Report how many lines in the data include the string "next", and add nothing else.

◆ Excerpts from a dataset
%%
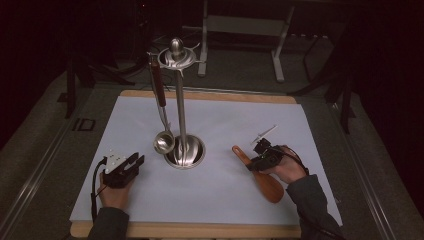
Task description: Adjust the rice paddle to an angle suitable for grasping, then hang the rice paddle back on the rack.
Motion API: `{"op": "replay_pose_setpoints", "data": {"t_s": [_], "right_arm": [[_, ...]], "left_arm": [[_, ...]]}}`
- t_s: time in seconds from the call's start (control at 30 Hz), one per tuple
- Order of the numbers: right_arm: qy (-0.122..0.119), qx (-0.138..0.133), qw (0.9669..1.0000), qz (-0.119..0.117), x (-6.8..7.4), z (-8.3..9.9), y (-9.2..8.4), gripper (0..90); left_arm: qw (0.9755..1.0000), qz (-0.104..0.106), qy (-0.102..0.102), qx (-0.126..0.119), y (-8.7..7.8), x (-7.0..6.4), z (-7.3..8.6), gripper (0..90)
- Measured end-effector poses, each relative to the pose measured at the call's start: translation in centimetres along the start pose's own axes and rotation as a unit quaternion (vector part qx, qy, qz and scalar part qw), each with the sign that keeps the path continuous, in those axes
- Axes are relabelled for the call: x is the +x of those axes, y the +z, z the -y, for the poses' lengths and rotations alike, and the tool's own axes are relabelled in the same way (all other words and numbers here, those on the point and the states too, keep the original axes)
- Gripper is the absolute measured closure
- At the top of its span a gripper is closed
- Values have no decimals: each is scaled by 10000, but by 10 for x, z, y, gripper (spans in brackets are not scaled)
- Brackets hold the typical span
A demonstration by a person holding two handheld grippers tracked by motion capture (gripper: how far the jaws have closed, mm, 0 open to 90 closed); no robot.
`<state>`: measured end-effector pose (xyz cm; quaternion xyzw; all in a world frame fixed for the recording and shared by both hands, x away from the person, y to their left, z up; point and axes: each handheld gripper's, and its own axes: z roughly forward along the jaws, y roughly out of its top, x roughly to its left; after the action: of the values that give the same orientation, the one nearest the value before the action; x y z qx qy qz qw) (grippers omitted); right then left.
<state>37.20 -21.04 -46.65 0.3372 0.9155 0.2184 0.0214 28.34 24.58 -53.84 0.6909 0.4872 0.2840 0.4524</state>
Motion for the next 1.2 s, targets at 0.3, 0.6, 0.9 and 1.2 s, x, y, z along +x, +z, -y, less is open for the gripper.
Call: {"op": "replay_pose_setpoints", "data": {"t_s": [0.3,0.6,0.9,1.2], "right_arm": [[-149,-677,9975,-130,10,-3,-8,663],[-306,-1184,9922,-235,20,-6,-14,663],[-360,-1613,9857,-326,27,-9,-18,663],[-471,-2005,9777,-416,34,-15,-21,663]], "left_arm": [[10000,-21,50,16,0,-1,0,704],[10000,-22,45,30,0,-1,0,701],[10000,-22,62,22,0,-1,0,701],[10000,-20,69,20,0,-2,0,701]]}}
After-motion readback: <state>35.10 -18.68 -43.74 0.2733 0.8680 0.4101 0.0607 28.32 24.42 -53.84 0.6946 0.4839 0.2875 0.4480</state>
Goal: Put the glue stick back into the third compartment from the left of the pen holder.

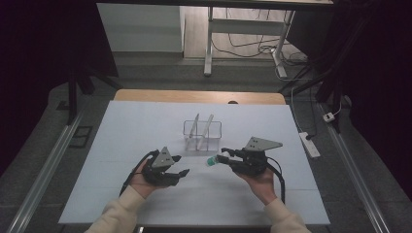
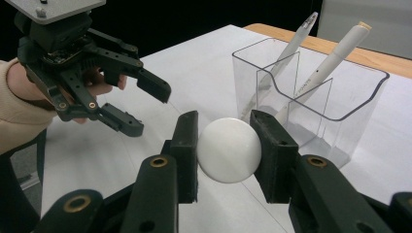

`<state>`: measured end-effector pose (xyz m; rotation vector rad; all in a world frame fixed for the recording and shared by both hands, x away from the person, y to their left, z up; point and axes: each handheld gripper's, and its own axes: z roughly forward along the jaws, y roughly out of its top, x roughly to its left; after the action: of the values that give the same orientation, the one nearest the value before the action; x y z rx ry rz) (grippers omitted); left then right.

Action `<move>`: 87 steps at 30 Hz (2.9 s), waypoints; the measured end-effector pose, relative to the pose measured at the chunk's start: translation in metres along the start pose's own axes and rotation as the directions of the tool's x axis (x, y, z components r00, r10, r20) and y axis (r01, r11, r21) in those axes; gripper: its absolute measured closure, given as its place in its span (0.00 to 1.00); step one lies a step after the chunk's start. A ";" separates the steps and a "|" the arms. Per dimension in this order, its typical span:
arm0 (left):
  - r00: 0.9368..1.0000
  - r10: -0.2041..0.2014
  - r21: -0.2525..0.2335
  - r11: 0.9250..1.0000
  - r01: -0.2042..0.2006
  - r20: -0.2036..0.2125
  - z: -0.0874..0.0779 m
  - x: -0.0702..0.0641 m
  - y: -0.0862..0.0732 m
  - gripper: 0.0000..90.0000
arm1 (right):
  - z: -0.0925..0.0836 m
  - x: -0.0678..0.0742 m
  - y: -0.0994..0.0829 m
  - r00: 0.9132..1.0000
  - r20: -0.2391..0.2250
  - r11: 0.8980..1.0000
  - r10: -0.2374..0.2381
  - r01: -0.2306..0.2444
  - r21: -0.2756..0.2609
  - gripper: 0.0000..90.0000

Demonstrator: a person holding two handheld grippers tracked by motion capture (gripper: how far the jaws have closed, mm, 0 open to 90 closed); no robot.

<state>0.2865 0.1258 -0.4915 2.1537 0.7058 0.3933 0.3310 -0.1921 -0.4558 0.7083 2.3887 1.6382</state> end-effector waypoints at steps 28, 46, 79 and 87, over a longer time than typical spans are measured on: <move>0.987 -0.131 0.009 0.991 0.133 -0.094 -0.045 0.029 -0.055 0.44 | -0.013 -0.009 0.010 0.997 0.066 0.999 -0.037 0.038 -0.013 0.72; 0.985 -0.144 0.021 0.989 0.146 -0.094 -0.044 0.033 -0.061 0.43 | -0.014 -0.024 0.033 0.992 0.120 0.999 -0.033 0.037 -0.035 0.72; 0.985 -0.148 0.041 0.988 0.152 -0.089 -0.041 0.036 -0.062 0.42 | 0.038 -0.064 0.071 0.984 0.179 0.996 -0.017 0.000 0.091 0.71; 0.985 -0.150 0.031 0.988 0.154 -0.088 -0.042 0.036 -0.062 0.42 | 0.048 -0.062 0.066 0.981 0.191 0.996 -0.031 0.015 0.084 0.48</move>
<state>0.2723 0.2045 -0.5126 2.1114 0.9265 0.3950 0.4234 -0.1619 -0.4228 0.8104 2.3280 1.3993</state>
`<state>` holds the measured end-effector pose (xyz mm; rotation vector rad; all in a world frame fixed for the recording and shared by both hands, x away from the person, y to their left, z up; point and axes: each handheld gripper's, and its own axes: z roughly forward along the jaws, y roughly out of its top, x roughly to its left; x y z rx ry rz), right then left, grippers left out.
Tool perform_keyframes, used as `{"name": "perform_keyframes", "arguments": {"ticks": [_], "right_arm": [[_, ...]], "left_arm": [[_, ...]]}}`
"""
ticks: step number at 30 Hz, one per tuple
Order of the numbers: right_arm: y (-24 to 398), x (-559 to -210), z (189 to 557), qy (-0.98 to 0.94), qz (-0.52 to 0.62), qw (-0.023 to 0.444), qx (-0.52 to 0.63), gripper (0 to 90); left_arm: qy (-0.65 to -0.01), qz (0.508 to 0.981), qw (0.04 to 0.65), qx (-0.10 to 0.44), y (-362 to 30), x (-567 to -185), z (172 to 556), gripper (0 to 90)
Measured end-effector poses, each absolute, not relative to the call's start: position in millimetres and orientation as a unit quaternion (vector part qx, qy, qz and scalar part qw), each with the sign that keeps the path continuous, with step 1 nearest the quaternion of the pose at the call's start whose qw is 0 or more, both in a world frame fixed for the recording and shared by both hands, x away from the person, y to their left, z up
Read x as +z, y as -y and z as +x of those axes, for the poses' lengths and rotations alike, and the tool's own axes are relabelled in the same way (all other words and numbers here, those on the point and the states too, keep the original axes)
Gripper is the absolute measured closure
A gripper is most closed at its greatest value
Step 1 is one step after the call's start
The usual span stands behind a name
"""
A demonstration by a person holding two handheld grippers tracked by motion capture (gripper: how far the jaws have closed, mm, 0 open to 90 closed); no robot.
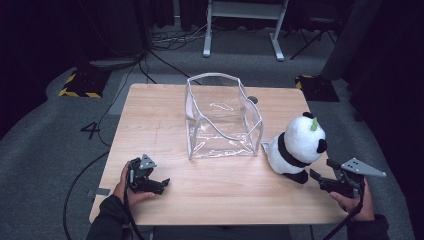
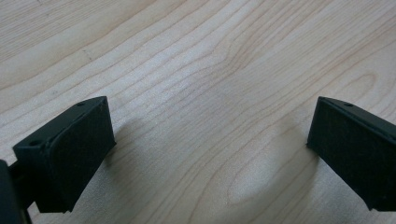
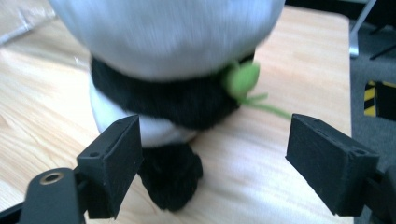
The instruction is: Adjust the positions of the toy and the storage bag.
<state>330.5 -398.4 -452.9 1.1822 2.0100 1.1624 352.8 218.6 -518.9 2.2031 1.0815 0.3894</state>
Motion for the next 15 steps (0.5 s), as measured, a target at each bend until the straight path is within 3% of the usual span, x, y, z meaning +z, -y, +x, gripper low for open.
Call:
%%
◆ FINAL ANSWER
2